SLEMAN, KOMPAS — Pemerintah Daerah Istimewa Yogyakarta masih memerlukan waktu untuk menerapkan upah minimum sektoral. Pengkajian mengenai sektor unggulan harus dilakukan terlebih dahulu. Hal ini tak bisa diputuskan secara cepat mengingat penetapan upah minimum provinsi bakal dilakukan 1 November 2018, sedangkan upah minimum kabupaten/kota itu 21 November 2018.
”Ada proses yang harus dilalui. Semua harus sesuai dengan peraturan yang ada,” kata Kepala Dinas Tenaga Kerja dan Transmigrasi Andung Prihadi Santoso, di Sleman, DIY, Senin (22/10/2018).

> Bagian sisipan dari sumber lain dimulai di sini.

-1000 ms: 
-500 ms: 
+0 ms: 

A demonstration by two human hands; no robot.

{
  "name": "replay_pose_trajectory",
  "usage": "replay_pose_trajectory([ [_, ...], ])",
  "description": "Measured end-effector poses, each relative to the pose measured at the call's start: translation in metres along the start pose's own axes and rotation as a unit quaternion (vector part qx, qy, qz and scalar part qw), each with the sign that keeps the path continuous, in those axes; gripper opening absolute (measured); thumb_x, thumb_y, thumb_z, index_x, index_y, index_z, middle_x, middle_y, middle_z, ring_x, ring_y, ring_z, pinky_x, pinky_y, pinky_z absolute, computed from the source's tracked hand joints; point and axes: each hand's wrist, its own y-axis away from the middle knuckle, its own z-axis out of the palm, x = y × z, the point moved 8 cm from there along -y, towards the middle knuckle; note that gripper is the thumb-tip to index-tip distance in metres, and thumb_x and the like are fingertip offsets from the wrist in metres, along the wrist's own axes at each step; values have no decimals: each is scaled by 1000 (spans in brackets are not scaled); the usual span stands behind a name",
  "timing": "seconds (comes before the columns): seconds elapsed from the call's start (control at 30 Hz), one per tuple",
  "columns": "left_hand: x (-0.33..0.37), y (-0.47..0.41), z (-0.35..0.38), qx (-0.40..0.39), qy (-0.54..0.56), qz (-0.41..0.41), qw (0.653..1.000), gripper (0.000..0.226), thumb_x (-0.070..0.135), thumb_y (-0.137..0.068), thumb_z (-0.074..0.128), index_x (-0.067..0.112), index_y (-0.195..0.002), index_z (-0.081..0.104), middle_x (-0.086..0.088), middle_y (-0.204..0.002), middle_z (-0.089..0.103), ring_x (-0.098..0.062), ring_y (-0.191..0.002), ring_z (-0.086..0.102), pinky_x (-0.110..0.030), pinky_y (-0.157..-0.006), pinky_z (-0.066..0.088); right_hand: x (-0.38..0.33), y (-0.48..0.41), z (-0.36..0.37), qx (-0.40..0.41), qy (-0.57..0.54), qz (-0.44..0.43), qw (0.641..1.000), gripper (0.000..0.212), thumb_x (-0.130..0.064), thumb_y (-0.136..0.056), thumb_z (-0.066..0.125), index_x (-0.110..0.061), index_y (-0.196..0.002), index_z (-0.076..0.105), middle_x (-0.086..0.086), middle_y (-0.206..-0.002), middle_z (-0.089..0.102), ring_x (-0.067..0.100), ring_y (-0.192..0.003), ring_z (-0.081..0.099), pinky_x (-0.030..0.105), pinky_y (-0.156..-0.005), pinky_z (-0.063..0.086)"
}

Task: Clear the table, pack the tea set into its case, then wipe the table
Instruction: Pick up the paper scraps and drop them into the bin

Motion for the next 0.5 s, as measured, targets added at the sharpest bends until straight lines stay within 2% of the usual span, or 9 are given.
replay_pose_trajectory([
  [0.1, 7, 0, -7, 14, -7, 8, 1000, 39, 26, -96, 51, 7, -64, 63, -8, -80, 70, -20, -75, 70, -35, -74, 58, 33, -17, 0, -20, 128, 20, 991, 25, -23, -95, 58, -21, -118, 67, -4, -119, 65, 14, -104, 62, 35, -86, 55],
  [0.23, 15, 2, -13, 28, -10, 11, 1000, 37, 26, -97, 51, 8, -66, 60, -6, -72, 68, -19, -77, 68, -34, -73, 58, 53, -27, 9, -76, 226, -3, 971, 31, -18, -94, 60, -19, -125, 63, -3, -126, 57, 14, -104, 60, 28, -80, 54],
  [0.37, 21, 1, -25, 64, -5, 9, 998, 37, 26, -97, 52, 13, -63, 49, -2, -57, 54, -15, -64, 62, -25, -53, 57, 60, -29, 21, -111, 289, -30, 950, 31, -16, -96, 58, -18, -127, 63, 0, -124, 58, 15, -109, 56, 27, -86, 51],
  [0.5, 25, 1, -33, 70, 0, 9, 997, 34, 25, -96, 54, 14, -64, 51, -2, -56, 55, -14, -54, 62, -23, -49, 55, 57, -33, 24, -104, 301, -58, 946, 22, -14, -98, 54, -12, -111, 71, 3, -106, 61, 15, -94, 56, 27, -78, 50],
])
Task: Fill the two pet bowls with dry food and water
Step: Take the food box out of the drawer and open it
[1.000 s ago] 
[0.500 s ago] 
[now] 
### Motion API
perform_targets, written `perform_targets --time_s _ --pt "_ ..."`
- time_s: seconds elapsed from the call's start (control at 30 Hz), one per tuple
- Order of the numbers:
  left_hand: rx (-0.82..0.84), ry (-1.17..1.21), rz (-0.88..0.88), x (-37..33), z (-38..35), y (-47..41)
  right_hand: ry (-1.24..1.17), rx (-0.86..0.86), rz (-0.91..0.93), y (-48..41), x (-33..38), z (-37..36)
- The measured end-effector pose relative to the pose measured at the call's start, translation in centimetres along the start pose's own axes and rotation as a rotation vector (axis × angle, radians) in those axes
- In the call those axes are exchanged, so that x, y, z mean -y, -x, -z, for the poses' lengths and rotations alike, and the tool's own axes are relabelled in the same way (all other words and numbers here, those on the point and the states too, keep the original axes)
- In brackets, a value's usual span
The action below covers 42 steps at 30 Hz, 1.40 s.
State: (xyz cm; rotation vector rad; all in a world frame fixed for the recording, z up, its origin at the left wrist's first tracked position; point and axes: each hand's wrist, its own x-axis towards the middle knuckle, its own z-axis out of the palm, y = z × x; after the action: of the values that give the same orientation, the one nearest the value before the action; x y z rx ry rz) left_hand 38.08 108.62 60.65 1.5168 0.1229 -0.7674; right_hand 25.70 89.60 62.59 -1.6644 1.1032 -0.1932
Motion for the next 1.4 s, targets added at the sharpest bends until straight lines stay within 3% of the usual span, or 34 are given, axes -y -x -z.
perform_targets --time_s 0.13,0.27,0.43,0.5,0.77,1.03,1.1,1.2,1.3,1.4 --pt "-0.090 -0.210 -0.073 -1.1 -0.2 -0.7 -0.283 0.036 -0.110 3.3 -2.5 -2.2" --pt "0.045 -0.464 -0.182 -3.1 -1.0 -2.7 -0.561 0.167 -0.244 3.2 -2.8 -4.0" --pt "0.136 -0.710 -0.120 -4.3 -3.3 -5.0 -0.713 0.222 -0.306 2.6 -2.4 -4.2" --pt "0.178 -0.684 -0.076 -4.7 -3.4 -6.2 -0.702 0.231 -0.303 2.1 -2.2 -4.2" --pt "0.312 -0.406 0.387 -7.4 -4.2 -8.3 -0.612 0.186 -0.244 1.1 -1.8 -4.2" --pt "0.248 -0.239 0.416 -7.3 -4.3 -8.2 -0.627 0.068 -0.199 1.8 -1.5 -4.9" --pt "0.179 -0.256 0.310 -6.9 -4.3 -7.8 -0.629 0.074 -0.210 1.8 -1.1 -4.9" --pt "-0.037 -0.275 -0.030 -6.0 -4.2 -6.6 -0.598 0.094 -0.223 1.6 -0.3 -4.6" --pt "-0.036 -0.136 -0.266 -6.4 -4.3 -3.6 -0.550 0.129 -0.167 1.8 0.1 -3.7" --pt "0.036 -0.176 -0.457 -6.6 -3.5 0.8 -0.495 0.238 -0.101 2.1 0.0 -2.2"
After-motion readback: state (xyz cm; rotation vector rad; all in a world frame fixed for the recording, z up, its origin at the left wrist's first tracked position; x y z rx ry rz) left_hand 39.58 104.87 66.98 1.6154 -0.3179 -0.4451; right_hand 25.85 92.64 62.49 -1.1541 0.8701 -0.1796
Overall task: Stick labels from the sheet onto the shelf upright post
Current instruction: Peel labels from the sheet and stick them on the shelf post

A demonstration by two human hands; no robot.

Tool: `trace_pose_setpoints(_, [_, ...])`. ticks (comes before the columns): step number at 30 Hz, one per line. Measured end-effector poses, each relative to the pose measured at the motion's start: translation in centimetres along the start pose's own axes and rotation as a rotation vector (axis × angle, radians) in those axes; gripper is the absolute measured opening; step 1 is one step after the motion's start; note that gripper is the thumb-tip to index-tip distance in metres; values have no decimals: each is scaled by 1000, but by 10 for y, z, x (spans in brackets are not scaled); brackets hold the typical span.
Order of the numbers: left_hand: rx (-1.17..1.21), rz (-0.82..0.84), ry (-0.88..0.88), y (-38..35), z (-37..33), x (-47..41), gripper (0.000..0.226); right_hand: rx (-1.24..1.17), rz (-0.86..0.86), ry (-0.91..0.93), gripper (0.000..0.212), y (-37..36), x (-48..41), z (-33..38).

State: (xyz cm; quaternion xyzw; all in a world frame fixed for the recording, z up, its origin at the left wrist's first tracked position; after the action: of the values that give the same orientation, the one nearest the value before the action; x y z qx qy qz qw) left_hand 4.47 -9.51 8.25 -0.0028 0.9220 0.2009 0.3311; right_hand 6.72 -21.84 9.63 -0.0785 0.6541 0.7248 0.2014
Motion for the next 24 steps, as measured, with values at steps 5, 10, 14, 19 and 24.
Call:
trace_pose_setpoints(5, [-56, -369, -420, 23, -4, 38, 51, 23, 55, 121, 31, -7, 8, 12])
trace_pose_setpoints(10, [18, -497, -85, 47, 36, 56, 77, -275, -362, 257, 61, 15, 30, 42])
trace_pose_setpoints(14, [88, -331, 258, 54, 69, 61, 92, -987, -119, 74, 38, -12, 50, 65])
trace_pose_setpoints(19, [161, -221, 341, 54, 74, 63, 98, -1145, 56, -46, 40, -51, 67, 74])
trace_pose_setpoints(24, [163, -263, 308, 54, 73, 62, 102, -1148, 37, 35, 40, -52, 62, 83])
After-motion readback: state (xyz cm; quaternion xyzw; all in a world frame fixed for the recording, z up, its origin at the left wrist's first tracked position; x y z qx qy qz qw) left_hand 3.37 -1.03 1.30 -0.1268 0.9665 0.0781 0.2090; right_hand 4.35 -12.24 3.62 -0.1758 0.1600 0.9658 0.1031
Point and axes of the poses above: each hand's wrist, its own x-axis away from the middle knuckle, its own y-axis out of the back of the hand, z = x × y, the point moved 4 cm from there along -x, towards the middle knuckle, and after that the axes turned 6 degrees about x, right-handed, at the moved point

Penentuan upah minimum sektoral itu diatur dalam Peraturan Pemerintah Nomor 78 Tahun 2015 tentang Pengupahan. Dalam aturan itu disebutkan, upah minimum sektoral harus ditentukan berdasarkan pengkajian mengenai sektor-sektor unggulan di suatu daerah.
Andung mengungkapkan, Pemerintah DIY telah melakukan kajian tentang sektor-sektor unggulannya. Namun, hasil yang didapatkan masih terlalu umum. Ia menginginkan setiap kabupaten dan kota yang ada di DIY melakukan pengkajian tentang sektor unggulannya secara lebih mendalam agar penentuan sektor unggulan benar-benar tepat.
”Hasil yang ada di pihak provinsi belum rinci. Harus ada kajian lebih mendalam terkait penentuan ini. Kami mengimbau kabupaten dan kota untuk segera melakukan kajian tentang sektor unggulannya,” kata Andung.
Ia menambahkan, setelah itu, harus ada kesepakatan juga dengan asosiasi pengusaha dari sektor unggulan tersebut sebelum upah minimum sektoral ditentukan. Ia memperkirakan, upah minimum sektoral itu baru bisa diterapkan pada 2020.
”Sekarang waktunya sudah terlalu mepet. Tetapi, prinsipnya, jika semua tahapan sudah dilalui, pasti akan ditetapkan (upah minimum sektoral),” lanjut Andung.
Sementara itu, Kirnadi, Sekretaris Jendral Asosiasi Buruh Yogyakarta, meyakini, pemberlakuan upah minimum sektoral akan membantu peningkatan upah bagi buruh di Yogyakarta.
”Ini menjadi salah satu cara untuk meningkatkan upah buruh. Sebab, ada sektor-sektor unggulan yang bisa ditentukan upah minimum sektoralnya di DIY, seperti pariwisata, misalnya,” kata Kirnadi.
Kirnadi mengungkapkan, hal ini menjadi penting karena DIY masih menjadi daerah dengan upah minimum provinsi terendah se-Indonesia. Tahun 2018, DIY menetapkan upah minimum provinsi sebesar Rp 1.454.154.
Pada 2019, upah minimum provinsi akan ditingkatkan sebesar 8,03 persen sesuai dengan surat edaran Menteri Ketenagakerjaan. Kenaikan upah dihitung dari laju inflasi dan pertumbuhan ekonomi daerah. Menurut simulasi, upah minimum Provinsi DIY bakal naik menjadi Rp 1.570.922.
”Itu masih terlalu rendah karena biaya kebutuhan hidup layak (KHL) itu sudah cukup tinggi,” ujar Kirnadi.
Pada 2018, menurut survei KHL yang dilakukan Asosiasi Buruh Yogyakarta dan Front Pemuda Perjuangan Indonesia, angka KHL untuk Kota Yogyakarta adalah Rp 2,9 juta, Sleman Rp 2,8 juta, Bantul Rp 2,7 juta, Kulon Progo Rp 2,5 juta, dan Gunung Kidul Rp 2,4 juta.